With the 2007 release of The Source – his debut recording as a leader – drummer and composer Kendrick Scott established a reputation right out of the gate as an explorer, someone with a generous measure of wisdom and insight to counterbalance his youth and newcomer status.
Nearly six years later, Scott and his band continue to dig beneath the surface to find the deeper truths in Conviction,their new CD scheduled for release on Concord Jazz. As the title suggests, Conviction is the vehicle by which Kendrick and company look past the mundane and examine the motivating forces that propel us through life, even in those times when the greater truths are obscured by the tedium of the everyday.
“The first record was almost like a potluck project,” says Kendrick, who has developed associations with numerous high-profile jazz figures in the decade since his emergence from the Berklee scene in 2003. “There were so many of my friends and people whom I love to play with, and I wanted to have them all in one place on that record. But Conviction is something different. I wanted to make this more of a band statement. This current lineup of the band just molded itself around this music, and then took it in all different kinds of direction at the same time. It all came together so easily and so well.”
The streamlined version of Oracle on the new recording includes saxophonist and bass clarinetist John Ellis, guitarist Mike Moreno (the only member to also appear on The Source) pianist Taylor Eigsti and bassist Joe Sanders. Guest vocalist and guitarist Alan Hampton makes appearances on two tracks.
“These guys create a totally different vibe from the band on the previous album,” says Scott. “They bring something that has definitely added to my writing. The way they interpret my compositions is exactly the way I want them to be interpreted.

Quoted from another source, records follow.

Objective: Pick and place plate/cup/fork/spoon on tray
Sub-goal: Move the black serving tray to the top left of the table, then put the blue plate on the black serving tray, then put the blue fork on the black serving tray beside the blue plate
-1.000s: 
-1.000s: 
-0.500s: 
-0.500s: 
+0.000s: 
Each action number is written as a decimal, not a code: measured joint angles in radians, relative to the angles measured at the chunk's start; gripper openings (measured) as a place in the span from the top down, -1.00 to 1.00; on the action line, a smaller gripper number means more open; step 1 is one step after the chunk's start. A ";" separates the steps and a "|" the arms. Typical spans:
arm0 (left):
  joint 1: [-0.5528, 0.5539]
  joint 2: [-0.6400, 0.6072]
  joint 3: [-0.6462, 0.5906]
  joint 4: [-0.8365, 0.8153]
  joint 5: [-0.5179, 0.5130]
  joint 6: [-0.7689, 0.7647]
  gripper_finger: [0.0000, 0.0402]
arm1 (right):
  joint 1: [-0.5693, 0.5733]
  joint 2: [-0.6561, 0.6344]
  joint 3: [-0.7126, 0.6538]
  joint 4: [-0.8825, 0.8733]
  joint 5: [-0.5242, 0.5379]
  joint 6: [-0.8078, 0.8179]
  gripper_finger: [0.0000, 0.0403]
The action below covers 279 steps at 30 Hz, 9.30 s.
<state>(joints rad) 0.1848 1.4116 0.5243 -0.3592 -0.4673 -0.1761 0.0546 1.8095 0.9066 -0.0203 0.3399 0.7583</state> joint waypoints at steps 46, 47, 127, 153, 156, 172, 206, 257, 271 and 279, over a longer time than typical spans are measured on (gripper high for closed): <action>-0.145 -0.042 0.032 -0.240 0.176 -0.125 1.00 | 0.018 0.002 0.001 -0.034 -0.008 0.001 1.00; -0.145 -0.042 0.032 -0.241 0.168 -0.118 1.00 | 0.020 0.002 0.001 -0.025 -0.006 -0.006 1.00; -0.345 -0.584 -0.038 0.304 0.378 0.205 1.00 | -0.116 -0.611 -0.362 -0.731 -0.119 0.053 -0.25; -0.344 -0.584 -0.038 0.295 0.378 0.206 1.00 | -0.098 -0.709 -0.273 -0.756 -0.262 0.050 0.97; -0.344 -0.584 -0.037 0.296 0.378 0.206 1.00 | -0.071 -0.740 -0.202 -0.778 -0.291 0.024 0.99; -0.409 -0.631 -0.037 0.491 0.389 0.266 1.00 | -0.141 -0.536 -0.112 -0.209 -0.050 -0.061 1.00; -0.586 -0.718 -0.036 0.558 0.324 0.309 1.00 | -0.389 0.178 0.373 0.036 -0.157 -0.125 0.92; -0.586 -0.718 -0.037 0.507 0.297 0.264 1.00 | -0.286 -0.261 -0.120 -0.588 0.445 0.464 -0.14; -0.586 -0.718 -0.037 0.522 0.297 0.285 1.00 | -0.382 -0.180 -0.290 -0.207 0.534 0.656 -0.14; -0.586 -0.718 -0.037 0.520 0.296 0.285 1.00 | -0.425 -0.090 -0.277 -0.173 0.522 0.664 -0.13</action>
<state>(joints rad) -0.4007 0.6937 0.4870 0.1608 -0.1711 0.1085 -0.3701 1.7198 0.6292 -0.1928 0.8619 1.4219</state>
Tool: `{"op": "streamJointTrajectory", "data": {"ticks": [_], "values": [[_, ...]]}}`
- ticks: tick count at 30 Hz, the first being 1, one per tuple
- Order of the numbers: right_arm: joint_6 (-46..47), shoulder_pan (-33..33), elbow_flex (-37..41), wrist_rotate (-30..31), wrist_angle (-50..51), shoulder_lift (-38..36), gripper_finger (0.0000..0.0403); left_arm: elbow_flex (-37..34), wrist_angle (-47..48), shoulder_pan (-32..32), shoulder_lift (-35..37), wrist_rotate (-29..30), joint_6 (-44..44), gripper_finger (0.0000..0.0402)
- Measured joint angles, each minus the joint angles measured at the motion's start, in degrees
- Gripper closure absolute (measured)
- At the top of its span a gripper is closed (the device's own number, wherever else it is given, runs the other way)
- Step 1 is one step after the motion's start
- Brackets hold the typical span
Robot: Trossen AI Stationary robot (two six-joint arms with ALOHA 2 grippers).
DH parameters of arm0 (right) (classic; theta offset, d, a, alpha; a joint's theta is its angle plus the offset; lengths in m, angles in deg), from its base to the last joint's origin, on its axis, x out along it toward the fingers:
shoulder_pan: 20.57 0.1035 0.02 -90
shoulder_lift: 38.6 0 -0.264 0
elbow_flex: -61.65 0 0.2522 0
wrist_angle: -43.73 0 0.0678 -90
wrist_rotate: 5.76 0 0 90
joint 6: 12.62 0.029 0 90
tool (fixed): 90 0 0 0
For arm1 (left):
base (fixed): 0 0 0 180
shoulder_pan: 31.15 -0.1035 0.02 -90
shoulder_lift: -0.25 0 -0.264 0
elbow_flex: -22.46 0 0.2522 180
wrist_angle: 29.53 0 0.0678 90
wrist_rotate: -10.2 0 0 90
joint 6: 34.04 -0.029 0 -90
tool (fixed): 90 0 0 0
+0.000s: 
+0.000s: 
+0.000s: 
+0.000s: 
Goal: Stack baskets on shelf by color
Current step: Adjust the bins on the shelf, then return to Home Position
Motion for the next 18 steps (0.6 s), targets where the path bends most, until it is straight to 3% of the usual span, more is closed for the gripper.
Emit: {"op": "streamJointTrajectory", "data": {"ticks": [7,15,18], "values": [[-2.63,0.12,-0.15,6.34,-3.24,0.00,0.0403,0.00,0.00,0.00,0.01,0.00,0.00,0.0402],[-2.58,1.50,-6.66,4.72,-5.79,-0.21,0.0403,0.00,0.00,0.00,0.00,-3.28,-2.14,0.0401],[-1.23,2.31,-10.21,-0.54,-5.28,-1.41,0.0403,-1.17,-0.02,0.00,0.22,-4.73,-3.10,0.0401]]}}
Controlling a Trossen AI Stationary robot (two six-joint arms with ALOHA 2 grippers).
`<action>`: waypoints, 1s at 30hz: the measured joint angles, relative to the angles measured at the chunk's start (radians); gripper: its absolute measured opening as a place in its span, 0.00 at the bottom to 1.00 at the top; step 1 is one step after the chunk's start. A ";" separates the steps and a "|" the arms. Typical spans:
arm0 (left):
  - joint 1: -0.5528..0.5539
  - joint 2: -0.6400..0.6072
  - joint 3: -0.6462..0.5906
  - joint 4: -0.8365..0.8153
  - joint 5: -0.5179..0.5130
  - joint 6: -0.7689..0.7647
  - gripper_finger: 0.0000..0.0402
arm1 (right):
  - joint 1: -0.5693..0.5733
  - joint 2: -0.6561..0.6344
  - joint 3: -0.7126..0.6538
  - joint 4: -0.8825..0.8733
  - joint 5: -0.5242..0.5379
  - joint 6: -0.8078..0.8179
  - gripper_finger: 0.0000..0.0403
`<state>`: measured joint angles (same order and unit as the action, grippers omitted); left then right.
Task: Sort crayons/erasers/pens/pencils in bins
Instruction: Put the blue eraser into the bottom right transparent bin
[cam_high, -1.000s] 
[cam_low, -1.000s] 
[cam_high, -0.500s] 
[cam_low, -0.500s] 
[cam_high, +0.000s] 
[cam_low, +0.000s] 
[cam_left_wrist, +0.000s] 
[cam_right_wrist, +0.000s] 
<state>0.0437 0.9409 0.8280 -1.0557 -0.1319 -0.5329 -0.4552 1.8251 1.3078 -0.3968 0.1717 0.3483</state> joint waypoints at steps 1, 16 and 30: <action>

I provide them with just a few elements and ideas to get started, and then they take it wherever they feel it should be taken – which always turns out the be a good place.”
The album plays as a continuous and seamless stream of music with no breaks between tracks, the net result being an atmospheric soundscape rather than a series of individual tracks. The set opens with Scott’s nod to his gospel roots in a traditional prayer in which seeks to be an instrument of peace, faith, hope and love. The prayer segues immediately into the shimmering “Pendulum, which showcases the captivating solo work of saxophonist John Ellis atop the solid foundation set up by Taylor Eigsti on piano and the full-bodied rhythm section of Scott and Sanders.
“Pendulum,” originally performed by UK indie electronic band Broadcast, moves seamlessly into a melodic cover of avant popster Sufjan Stevens’ “Too Much,” a song propelled by Hampton’s intriguing vocals and a lurching backbeat that forces the listener to engage and come along for the ride.
Scott and company deliver an expertly rendered cover of Herbie Hancock’s “I Have a Dream,” which morphs directly into a short and quiet – but nonetheless intense – solo bass track entitled “We Shall Overcome By Any Means.” The haunting “Liberty Or Death” is built on a simple four-note piano riff that escalates to near-crescendo proportions midway through its near seven-minute run time.
The title track, written by Derrick Hodge (also the co-producer on Conviction), is built on a piano/bass/drum configuration that dances around any clearly defined rhythmic pocket, yet establishes a unique groove nonetheless.
In the final stretch, “Serenity” once again features the vocals of Alan Hampton. The following track “Be Water,” includes an opening monologue by legendary martial arts master and philosopher Bruce Lee that encourages a shapeless, fluid approach to the creative process rather than adherence to any concrete style. “Be water, my friend,” he intones more than once, as the track segues into a piece of music that is just that – fluid, flowing, energetic and crystal clear.
The closer, “Memory of Enchantment,” is a gentle solo piano piece crafted with plenty of breathing space between the notes and a poignant melody that briefly conjures a sense of urgency but ultimately instills a sense of closure and peace.
“Just like the title suggests, I’d like this album to encourage people to consider their own convictions,” says Scott. “We can live day to day and not really think about what our greater purpose is in this lifetime. What inspires me most about life are the opportunities we have to create and evolve. At any given moment, it’s our knowledge – and unfortunately, sometimes our lack of knowledge – that informs everything we do. And in those actions, if we’re wise enough to recognize it, there’s a quiet understanding that whatever we do has a purpose. With that understanding comes a sense of conviction. This record is my way of trying to give more thought to the things that I sometimes take for granted. Hopefully, I can take the listener on that same journey of self-discovery.”